I’ve been thinking of Nicols’ students a lot since classes went virtual due to COVID-19, and particularly about that moment, which now feels like several lifetimes ago: a bunch of eager and fabulously dressed undergrads crammed around a table, looking through vintage fabrics while chatting casually with their professor. How do you create those kinds of tactile, organic learning experiences over Zoom? And what does it look like to work toward a career in the fashion industry when it feels like the whole world has nothing to get dressed for, besides an occasional trip to the grocery store? When brands like J. Crew, Neiman Marcus, and JCPenny are all filing for bankruptcy?
“Fashion is a reflection of what we feel at a moment in time,” Nicols says. Which is I guess why all I’m wearing (and all anyone else is wearing, according to Instagram) are sweat suits.

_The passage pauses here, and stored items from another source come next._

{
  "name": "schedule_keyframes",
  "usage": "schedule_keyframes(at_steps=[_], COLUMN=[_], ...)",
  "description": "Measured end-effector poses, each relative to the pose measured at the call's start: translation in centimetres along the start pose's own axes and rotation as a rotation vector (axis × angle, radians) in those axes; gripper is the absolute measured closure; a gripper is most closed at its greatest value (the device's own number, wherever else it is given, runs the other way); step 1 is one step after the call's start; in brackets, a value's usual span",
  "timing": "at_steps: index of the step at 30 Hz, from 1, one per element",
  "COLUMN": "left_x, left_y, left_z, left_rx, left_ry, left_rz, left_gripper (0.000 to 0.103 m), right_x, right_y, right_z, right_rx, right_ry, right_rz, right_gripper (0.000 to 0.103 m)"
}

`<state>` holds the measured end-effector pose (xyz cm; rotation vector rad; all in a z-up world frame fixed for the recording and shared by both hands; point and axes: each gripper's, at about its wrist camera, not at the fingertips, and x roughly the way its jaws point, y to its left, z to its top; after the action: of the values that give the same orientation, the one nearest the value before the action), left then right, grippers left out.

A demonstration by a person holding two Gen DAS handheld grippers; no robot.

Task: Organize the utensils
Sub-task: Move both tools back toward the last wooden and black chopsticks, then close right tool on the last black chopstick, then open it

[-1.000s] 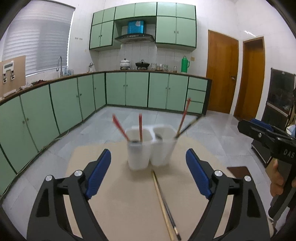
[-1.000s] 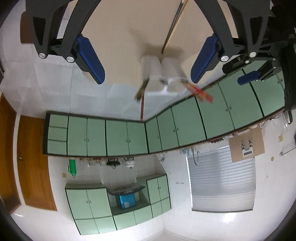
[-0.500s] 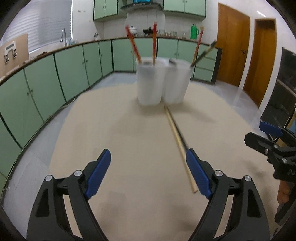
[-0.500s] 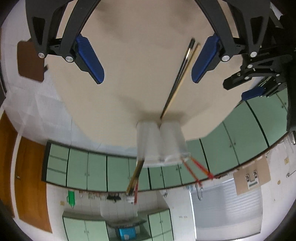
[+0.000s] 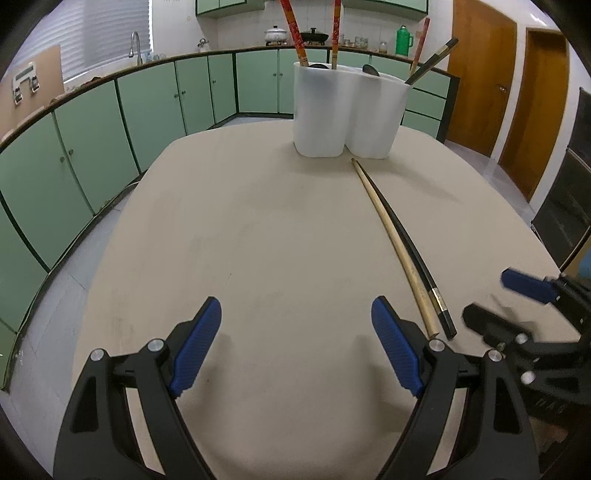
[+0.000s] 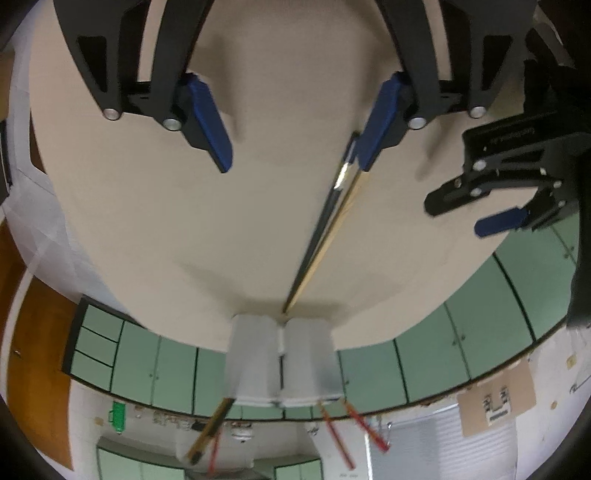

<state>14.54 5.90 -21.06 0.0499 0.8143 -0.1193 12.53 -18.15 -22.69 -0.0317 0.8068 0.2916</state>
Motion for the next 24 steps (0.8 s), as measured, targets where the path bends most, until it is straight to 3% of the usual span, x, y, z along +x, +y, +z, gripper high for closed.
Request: schedule_keyframes(at_steps=[13, 17, 24], left_x=[0.5, 0.5, 0.0], left_y=[-0.2, -0.4, -1.5], left_z=[0.1, 0.2, 0.2], left_rx=[-0.008, -0.004, 0.009], left_ry=[0.004, 0.001, -0.008], left_rz=[-0.006, -0.008, -0.034], left_gripper=[0.022, 0.022, 0.022], right_x=[1.0, 1.1, 0.7], right_y=[1.9, 2.0, 0.9], right_z=[0.0, 0.0, -0.2], right_rx=[-0.033, -0.044, -0.011], right_ry=[0.061, 0.065, 0.060], right_rz=[0.033, 0.039, 0.036], right_gripper=[0.067, 0.094, 0.096])
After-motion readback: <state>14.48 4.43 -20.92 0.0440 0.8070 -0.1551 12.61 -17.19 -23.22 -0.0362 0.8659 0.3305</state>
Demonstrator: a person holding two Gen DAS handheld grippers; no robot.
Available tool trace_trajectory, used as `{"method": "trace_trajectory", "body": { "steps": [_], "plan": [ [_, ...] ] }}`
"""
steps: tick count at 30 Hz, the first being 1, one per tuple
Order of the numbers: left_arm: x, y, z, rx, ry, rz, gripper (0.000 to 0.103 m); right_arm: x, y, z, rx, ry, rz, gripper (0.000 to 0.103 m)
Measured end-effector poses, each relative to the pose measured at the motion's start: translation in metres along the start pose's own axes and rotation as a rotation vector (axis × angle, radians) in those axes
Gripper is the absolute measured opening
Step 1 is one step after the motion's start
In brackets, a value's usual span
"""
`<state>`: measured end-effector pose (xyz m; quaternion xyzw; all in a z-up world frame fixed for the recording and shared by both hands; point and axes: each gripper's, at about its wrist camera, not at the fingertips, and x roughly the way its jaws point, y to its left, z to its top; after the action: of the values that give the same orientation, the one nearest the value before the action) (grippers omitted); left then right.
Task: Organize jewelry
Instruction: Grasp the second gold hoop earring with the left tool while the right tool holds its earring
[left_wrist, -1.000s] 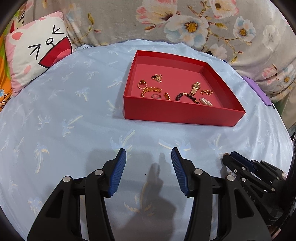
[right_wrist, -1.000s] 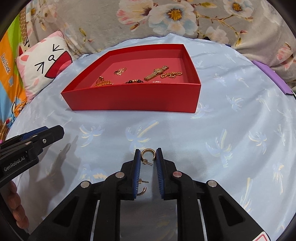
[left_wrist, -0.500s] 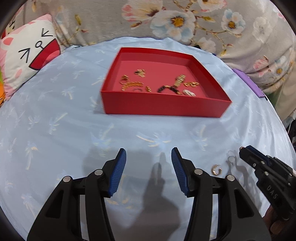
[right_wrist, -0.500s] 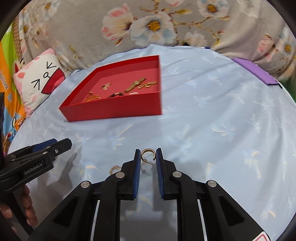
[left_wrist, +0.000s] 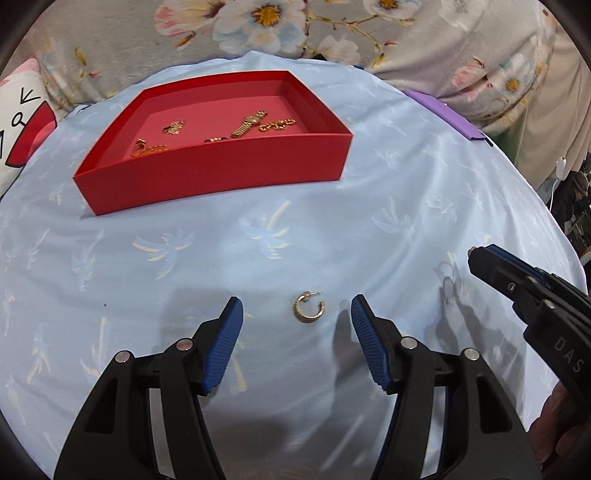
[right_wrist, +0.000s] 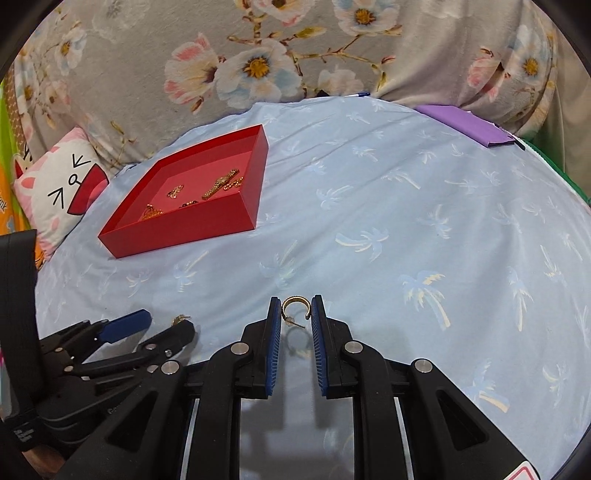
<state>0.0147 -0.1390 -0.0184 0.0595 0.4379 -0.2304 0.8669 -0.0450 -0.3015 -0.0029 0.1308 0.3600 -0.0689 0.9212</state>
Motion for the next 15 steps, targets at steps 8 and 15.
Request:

I feel a kind of numbness, as workdays and weekends and Zoom meetings and Zoom bachelorette parties bleed into each other, and my favorite gray sweatpants, pulled on day after day with little emotion attached to them, have become illustrative of it.
It’s not just me: when we meet the first time, Nicols tells me that students admit that they dress up on the days they have her class. But when we talk later about what it’s like to teach online—her first time in over two decades as a professor—she says her Zoom grid has been filled with students in athleisure. “The fact that we could carry on is extraordinary,” says Nicols, who, because of students who had returned home to families in Korea, Paris, and even Australia, was teaching across multiple time zones. “Although of course it’s not as fun as everyone being in the same room.” Which is why she tried to encourage as much face-to-face interaction as possible: “Every time their faces would show up on the screen I would smile and wave,” she laughs. “Just turn your video on, I don’t care if you just got out of bed or you’re eating, just turn it on, I want to see you.”
Nicols’ “Zoom outfit,” as she calls it, is, of course, a notch above the expected. She has hung a large piece of bright pink fabric directly behind her, and she opts for something “cool, light, and white” on the days she’s teaching, with “one of those textiles that I usually bring in—something that makes it a little interesting.”
And, she says happily, on the days her students presented their final projects, they looked more like their old selves: decked out in creative face makeup and tops. “I couldn’t tell what they were wearing for their whole body,” she says, “but it didn’t stop them from expressing themselves.”
I don’t know how I’ll feel when all of this has passed, but I am fairly confident I’ll be ready to shed these gray sweatpants. It’s comforting to know that Nicols and her students are thinking ahead for me, gleaning the knowledge they need to clothe us, post-pandemic, when we’ll turn back to fashion to express whatever feelings replace this current numbness. When we’re eager for ways to reflect whatever new moment is next.